Work instruction
What is needed is an exact copy of the lines in the listing below, from the one with "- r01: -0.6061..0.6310" up to and including the one with "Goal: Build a", with no other lines.

Dataset excerpts
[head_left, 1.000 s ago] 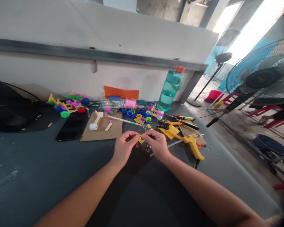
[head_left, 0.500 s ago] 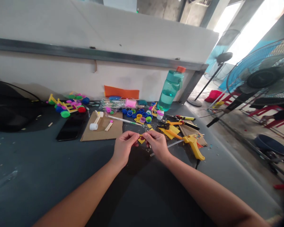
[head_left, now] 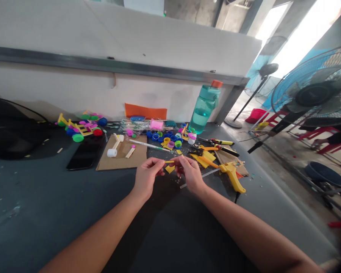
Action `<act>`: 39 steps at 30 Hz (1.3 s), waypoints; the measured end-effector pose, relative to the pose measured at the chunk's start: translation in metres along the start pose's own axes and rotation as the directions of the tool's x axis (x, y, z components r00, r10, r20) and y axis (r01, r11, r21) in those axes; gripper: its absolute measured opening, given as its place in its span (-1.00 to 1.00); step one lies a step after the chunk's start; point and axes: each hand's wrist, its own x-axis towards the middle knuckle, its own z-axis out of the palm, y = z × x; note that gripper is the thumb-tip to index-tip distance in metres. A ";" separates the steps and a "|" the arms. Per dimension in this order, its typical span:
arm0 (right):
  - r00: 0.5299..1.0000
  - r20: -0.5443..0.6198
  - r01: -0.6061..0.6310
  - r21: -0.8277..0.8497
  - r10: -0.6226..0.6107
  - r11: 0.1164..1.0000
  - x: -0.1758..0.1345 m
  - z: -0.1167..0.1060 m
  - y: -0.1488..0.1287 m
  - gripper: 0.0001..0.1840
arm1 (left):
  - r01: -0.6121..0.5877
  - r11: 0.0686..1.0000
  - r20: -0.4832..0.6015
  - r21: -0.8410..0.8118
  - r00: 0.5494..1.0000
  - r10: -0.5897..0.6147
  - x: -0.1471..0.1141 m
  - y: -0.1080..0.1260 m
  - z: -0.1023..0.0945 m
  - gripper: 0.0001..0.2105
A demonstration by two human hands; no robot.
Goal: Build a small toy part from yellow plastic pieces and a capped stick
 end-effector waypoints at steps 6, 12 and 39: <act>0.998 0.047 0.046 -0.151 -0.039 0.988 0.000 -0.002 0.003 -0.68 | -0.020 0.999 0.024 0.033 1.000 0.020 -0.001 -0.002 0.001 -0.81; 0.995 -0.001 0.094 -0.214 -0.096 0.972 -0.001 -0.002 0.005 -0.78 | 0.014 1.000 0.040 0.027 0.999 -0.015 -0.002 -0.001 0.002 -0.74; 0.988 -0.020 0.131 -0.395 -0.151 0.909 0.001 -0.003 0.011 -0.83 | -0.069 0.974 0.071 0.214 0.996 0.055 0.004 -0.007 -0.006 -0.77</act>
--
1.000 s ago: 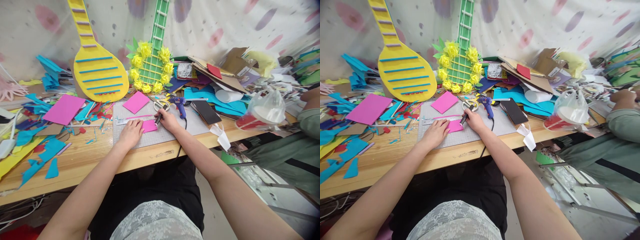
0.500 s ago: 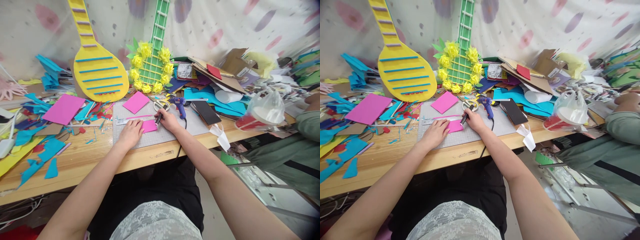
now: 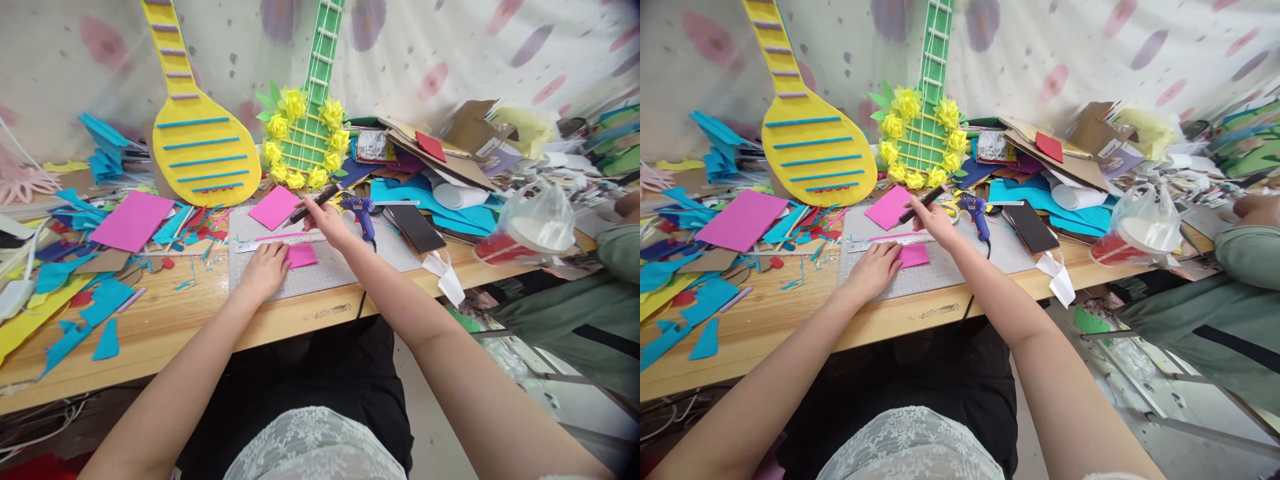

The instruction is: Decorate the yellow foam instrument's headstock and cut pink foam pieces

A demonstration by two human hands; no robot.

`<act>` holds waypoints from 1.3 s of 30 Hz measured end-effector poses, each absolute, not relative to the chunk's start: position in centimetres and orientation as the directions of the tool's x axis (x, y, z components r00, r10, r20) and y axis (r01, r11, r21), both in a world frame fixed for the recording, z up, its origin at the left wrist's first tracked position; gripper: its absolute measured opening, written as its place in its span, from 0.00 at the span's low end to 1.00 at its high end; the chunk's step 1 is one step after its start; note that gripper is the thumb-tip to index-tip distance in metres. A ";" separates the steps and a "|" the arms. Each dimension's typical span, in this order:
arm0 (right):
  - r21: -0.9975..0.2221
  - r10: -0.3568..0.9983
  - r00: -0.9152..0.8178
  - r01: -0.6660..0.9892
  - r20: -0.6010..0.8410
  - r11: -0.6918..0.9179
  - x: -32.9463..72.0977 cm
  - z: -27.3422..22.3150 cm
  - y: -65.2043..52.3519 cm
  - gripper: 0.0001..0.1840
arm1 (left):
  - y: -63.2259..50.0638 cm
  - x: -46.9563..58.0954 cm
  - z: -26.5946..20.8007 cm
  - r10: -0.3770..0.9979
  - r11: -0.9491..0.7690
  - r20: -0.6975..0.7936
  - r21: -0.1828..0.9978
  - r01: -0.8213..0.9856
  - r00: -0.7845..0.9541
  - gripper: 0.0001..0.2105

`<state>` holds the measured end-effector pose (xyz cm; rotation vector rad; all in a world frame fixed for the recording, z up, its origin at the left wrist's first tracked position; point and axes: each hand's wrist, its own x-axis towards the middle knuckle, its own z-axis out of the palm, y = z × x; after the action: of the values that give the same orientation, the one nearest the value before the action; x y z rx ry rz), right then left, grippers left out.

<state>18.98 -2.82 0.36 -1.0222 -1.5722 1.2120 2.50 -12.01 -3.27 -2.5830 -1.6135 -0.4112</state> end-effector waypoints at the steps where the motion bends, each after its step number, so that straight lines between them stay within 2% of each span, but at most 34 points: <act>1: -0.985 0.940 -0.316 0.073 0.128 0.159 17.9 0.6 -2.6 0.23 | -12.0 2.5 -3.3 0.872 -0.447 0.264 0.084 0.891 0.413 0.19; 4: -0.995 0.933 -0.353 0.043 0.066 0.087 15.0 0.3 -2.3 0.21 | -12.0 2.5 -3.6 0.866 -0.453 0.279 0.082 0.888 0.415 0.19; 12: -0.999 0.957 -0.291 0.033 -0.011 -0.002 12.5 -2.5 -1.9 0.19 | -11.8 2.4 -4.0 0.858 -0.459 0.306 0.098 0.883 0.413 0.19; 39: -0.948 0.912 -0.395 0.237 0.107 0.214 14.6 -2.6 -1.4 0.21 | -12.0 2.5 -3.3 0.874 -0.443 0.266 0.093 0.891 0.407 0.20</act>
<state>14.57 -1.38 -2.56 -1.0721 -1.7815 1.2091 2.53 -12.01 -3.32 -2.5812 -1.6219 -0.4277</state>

Task answer
  - r01: -0.6061..0.6310
  - r21: -0.8277..0.8497
  - r10: -0.6226..0.6107
  - r11: 0.1164..1.0000
  - x: -0.1758..0.1345 m
  - z: -0.1167..0.1060 m
  - y: -0.1488..0.1287 m
  - gripper: 0.0001..0.1840
arm1 (left):
  - r01: -0.6121..0.5877
  - r11: 0.0686..1.0000
  - r20: -0.4832..0.6015
  - r21: -0.8410..0.8118
  - r00: 0.5494..1.0000
  - r10: -0.5897..0.6147
  - x: -0.1471..0.1141 m
  - y: -0.1080..0.1260 m
  - z: -0.1023..0.0945 m
  - gripper: 0.0001..0.2105
A demonstration by two human hands; no robot.
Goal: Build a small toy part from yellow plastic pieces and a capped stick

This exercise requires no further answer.